Multi-Agent Collaboration
Pygent can coordinate multiple agents in parallel using the TaskManager
class. This approach resembles systems like Crew AI where tasks are distributed to specialised agents.
Defining personas
Create a list of Persona
objects representing the roles of the agents that will form the "crew":
from pygent import Agent, TaskManager
from pygent.persona import Persona
personas = [
Persona("writer", "produces files"),
Persona("reviewer", "checks the result"),
]
manager = TaskManager(personas=personas)
Delegating tasks
Use start_task
to launch background subtasks.

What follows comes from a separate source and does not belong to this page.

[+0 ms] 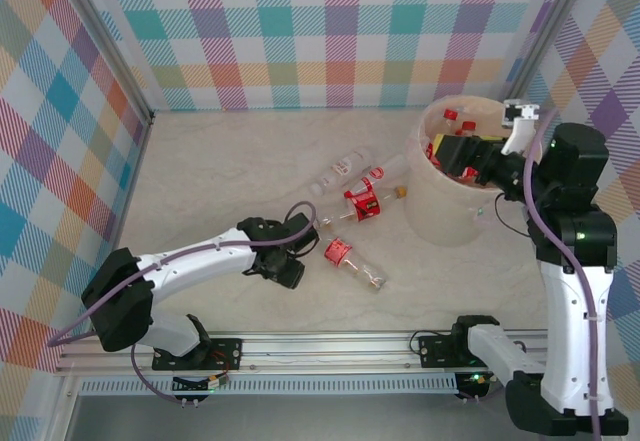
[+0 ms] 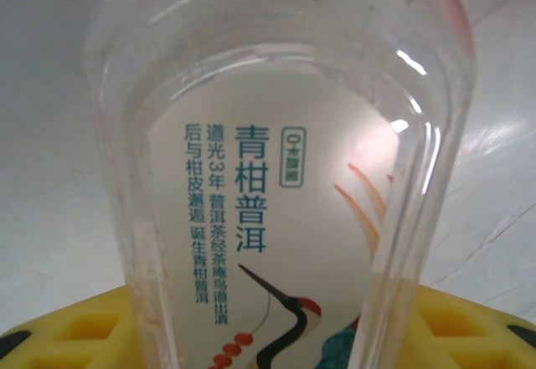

Specify the desired persona and optionally send supporting files:
main = Agent()
# Send a writer agent to generate a file
writing = manager.start_task(
"write_file path='note.txt' content='hi'\nstop",
main.runtime,
persona="writer",
)
# Another agent reads the file and prints it to the console
reading = manager.start_task(
"bash cmd='cat note.txt'\nstop",
main.runtime,
files=["note.txt"],
persona="reviewer",
)
Monitoring and collecting results
The TaskManager
lets you check task status and copy files back to the main agent:
import time
for tid in [writing, reading]:
while manager.status(tid) == "running":
time.sleep(1)
print("Task status", tid + ":", manager.status(tid))
print(manager.collect_file(main.runtime, writing, "note.txt"))
main.runtime.cleanup()
With these calls you can build chained or parallel workflows, achieving behaviour similar to multi-agent frameworks like Crew AI.